## [What you have to do]
Please restate the data word for word, in full.

··········

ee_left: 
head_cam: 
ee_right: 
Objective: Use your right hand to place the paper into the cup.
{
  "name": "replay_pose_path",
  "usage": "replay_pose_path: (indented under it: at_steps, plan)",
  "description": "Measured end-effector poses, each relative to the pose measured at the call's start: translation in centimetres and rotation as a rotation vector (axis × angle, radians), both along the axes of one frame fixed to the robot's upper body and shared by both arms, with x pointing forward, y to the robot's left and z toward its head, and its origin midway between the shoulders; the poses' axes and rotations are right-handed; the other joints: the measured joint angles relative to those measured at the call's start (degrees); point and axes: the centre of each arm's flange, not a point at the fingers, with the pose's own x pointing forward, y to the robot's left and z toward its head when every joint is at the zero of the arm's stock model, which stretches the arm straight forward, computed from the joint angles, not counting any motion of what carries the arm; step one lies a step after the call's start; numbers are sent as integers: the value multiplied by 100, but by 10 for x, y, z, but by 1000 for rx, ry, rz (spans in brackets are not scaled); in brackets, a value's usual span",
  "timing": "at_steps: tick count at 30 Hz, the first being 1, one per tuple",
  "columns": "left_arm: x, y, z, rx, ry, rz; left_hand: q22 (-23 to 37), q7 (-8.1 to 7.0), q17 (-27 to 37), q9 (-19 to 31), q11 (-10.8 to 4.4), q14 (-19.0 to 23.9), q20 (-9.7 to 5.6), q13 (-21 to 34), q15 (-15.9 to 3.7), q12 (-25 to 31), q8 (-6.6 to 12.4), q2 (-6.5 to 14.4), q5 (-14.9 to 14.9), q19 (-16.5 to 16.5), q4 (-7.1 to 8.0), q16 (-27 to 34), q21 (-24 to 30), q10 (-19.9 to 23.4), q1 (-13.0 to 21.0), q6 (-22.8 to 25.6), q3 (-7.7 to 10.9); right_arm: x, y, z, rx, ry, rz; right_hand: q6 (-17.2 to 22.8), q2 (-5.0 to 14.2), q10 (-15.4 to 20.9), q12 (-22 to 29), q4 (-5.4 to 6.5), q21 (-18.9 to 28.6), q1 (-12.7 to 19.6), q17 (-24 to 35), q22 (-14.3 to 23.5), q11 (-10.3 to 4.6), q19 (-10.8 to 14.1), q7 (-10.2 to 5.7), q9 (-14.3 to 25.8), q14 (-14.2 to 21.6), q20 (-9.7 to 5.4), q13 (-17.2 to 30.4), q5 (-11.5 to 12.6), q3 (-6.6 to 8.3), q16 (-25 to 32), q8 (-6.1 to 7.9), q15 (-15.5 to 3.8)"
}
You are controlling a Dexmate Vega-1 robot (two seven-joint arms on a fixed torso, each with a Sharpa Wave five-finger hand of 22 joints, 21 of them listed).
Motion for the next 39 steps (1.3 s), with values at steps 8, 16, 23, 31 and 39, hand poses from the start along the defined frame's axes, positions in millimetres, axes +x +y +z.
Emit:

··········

## [Your response]
ee_left: 
head_cam: 
ee_right: 
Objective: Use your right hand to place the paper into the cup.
{
  "name": "replay_pose_path",
  "usage": "replay_pose_path: (indented under it: at_steps, plan)",
  "description": "Measured end-effector poses, each relative to the pose measured at the call's start: translation in centimetres and rotation as a rotation vector (axis × angle, radians), both along the axes of one frame fixed to the robot's upper body and shared by both arms, with x pointing forward, y to the robot's left and z toward its head, and its origin midway between the shoulders; the poses' axes and rotations are right-handed; the other joints: the measured joint angles relative to those measured at the call's start (degrees); point and axes: the centre of each arm's flange, not a point at the fingers, with the pose's own x pointing forward, y to the robot's left and z toward its head when every joint is at the zero of the arm's stock model, which stretches the arm straight forward, computed from the joint angles, not counting any motion of what carries the arm; step one lies a step after the call's start; numbers are sent as integers: the value multiplied by 100, but by 10 for x, y, z, but by 1000 for rx, ry, rz (spans in brackets are not scaled); in brackets, a value's usual span",
  "timing": "at_steps: tick count at 30 Hz, the first being 1, one per tuple",
  "columns": "left_arm: x, y, z, rx, ry, rz; left_hand: q22 (-23 to 37), q7 (-8.1 to 7.0), q17 (-27 to 37), q9 (-19 to 31), q11 (-10.8 to 4.4), q14 (-19.0 to 23.9), q20 (-9.7 to 5.6), q13 (-21 to 34), q15 (-15.9 to 3.7), q12 (-25 to 31), q8 (-6.6 to 12.4), q2 (-6.5 to 14.4), q5 (-14.9 to 14.9), q19 (-16.5 to 16.5), q4 (-7.1 to 8.0), q16 (-27 to 34), q21 (-24 to 30), q10 (-19.9 to 23.4), q1 (-13.0 to 21.0), q6 (-22.8 to 25.6), q3 (-7.7 to 10.9); right_arm: x, y, z, rx, ry, rz; right_hand: q6 (-17.2 to 22.8), q2 (-5.0 to 14.2), q10 (-15.4 to 20.9), q12 (-22 to 29), q4 (-5.4 to 6.5), q21 (-18.9 to 28.6), q1 (-12.7 to 19.6), q17 (-24 to 35), q22 (-14.3 to 23.5), q11 (-10.3 to 4.6), q19 (-10.8 to 14.1), q7 (-10.2 to 5.7), q9 (-14.3 to 25.8), q14 (-14.2 to 21.6), q20 (-9.7 to 5.4), q13 (-17.2 to 30.4), q5 (-11.5 to 12.6), q3 (-6.6 to 8.3), q16 (-25 to 32), q8 (-6.1 to 7.9), q15 (-15.5 to 3.8)"
}
You are controlling a Dexmate Vega-1 robot (two seven-joint arms on a fixed torso, each with a Sharpa Wave five-finger hand of 22 joints, 21 of them listed).
Motion for the next 39 steps (1.3 s), with values at steps 8, 16, 23, 31 and 39, hand poses from the start along the defined frame's axes, positions in millimetres, axes +x +y +z.
Emit:

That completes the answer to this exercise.